What the task requires: Print out every record exactly as it appears.

Entries supplied:

====================

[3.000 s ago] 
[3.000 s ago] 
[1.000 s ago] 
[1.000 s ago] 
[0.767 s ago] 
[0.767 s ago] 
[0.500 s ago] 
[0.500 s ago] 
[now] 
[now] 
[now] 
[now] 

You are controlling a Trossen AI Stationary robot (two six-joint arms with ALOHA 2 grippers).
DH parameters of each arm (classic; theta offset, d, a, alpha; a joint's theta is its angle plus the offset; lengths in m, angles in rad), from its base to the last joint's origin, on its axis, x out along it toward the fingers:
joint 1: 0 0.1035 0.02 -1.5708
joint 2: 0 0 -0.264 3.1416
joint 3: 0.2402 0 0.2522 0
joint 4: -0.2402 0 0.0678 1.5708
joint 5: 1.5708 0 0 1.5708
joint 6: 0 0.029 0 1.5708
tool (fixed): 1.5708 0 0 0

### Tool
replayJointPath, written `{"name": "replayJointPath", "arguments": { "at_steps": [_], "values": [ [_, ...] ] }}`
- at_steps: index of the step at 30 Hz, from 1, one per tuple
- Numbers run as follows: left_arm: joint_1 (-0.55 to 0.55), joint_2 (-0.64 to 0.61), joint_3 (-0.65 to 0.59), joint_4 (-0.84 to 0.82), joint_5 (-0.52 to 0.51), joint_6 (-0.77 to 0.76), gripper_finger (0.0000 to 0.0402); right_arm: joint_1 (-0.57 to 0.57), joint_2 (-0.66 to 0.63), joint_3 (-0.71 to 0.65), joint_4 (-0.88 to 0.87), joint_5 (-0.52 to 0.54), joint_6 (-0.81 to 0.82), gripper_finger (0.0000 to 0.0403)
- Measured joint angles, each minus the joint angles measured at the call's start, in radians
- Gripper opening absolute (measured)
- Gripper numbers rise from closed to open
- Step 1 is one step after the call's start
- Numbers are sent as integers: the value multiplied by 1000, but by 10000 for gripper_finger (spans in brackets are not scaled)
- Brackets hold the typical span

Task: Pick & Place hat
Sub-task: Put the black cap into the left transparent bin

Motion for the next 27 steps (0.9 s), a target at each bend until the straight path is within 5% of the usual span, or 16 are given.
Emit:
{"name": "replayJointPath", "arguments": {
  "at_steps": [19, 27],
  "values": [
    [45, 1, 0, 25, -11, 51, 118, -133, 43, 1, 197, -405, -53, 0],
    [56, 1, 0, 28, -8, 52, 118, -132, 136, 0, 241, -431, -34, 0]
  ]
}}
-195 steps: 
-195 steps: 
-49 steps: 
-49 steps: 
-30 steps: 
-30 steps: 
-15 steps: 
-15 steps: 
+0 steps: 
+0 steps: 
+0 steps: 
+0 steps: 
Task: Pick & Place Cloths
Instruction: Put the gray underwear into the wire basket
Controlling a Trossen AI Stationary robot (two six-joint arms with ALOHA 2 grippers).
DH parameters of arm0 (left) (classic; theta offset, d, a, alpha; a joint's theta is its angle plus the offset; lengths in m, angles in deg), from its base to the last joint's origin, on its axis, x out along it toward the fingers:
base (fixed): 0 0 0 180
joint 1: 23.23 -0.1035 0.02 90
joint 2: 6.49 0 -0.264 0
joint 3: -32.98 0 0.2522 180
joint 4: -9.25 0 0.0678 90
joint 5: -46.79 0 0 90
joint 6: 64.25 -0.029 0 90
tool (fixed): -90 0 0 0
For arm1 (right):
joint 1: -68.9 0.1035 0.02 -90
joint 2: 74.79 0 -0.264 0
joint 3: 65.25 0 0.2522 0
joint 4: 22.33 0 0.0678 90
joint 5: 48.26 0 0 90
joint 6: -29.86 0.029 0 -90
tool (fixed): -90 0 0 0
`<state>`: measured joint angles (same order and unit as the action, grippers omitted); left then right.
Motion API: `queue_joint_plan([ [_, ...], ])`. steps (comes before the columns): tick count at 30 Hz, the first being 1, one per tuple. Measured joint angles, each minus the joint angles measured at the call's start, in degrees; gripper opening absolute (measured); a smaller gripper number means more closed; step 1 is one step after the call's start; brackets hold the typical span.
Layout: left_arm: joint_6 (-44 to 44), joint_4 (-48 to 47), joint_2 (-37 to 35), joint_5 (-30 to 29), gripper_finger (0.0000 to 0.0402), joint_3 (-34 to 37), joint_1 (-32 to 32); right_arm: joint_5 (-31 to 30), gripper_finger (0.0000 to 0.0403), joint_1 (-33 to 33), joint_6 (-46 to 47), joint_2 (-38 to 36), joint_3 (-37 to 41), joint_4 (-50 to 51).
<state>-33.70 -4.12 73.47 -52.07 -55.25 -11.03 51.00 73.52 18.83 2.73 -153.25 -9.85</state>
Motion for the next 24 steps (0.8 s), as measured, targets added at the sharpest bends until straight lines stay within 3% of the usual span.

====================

Response box:
[3.000 s ago] 
[3.000 s ago] 
[1.000 s ago] 
[1.000 s ago] 
[0.767 s ago] 
[0.767 s ago] 
[0.500 s ago] 
[0.500 s ago] 
[now] 
[now] 
[now] 
[now] 

You are controlling a Trossen AI Stationary robot (two six-joint arms with ALOHA 2 grippers).
DH parameters of each arm (classic; theta offset, d, a, alpha; a joint's theta is its angle plus the offset; lengths in m, angles in rad), from its base to the last joint's origin, on its axis, x out along it toward the fingers:
joint 1: 0 0.1035 0.02 -1.5708
joint 2: 0 0 -0.264 3.1416
joint 3: 0.2402 0 0.2522 0
joint 4: -0.2402 0 0.0678 1.5708
joint 5: 1.5708 0 0 1.5708
joint 6: 0 0.029 0 1.5708
tool (fixed): 1.5708 0 0 0

### Tool
replayJointPath, written `{"name": "replayJointPath", "arguments": { "at_steps": [_], "values": [ [_, ...] ] }}`
- at_steps: index of the step at 30 Hz, from 1, one per tuple
- Numbers run as follows: left_arm: joint_1 (-0.55 to 0.55), joint_2 (-0.64 to 0.61), joint_3 (-0.65 to 0.59), joint_4 (-0.84 to 0.82), joint_5 (-0.52 to 0.51), joint_6 (-0.77 to 0.76), gripper_finger (0.0000 to 0.0402); right_arm: joint_1 (-0.57 to 0.57), joint_2 (-0.66 to 0.63), joint_3 (-0.71 to 0.65), joint_4 (-0.88 to 0.87), joint_5 (-0.52 to 0.54), joint_6 (-0.81 to 0.82), gripper_finger (0.0000 to 0.0403)
- Measured joint angles, each minus the joint angles measured at the call's start, in radians
- Gripper opening absolute (measured)
- Gripper numbers rise from closed to open
- Step 1 is one step after the call's start
- Numbers are sent as integers: the value multiplied by 1000, but by 10000 for gripper_finger (spans in brackets are not scaled)
- Brackets hold the typical span

Task: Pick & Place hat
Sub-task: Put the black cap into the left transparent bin

Motion for the next 27 steps (0.9 s), a target at each bend until the straight path is within 5% of the usual span, or 16 are given.
Emit:
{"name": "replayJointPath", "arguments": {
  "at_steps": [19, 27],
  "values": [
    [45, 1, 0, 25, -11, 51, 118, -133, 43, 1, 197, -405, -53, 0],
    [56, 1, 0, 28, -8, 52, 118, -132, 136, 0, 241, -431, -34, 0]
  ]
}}
-195 steps: 
-195 steps: 
-49 steps: 
-49 steps: 
-30 steps: 
-30 steps: 
-15 steps: 
-15 steps: 
+0 steps: 
+0 steps: 
+0 steps: 
+0 steps: 
Task: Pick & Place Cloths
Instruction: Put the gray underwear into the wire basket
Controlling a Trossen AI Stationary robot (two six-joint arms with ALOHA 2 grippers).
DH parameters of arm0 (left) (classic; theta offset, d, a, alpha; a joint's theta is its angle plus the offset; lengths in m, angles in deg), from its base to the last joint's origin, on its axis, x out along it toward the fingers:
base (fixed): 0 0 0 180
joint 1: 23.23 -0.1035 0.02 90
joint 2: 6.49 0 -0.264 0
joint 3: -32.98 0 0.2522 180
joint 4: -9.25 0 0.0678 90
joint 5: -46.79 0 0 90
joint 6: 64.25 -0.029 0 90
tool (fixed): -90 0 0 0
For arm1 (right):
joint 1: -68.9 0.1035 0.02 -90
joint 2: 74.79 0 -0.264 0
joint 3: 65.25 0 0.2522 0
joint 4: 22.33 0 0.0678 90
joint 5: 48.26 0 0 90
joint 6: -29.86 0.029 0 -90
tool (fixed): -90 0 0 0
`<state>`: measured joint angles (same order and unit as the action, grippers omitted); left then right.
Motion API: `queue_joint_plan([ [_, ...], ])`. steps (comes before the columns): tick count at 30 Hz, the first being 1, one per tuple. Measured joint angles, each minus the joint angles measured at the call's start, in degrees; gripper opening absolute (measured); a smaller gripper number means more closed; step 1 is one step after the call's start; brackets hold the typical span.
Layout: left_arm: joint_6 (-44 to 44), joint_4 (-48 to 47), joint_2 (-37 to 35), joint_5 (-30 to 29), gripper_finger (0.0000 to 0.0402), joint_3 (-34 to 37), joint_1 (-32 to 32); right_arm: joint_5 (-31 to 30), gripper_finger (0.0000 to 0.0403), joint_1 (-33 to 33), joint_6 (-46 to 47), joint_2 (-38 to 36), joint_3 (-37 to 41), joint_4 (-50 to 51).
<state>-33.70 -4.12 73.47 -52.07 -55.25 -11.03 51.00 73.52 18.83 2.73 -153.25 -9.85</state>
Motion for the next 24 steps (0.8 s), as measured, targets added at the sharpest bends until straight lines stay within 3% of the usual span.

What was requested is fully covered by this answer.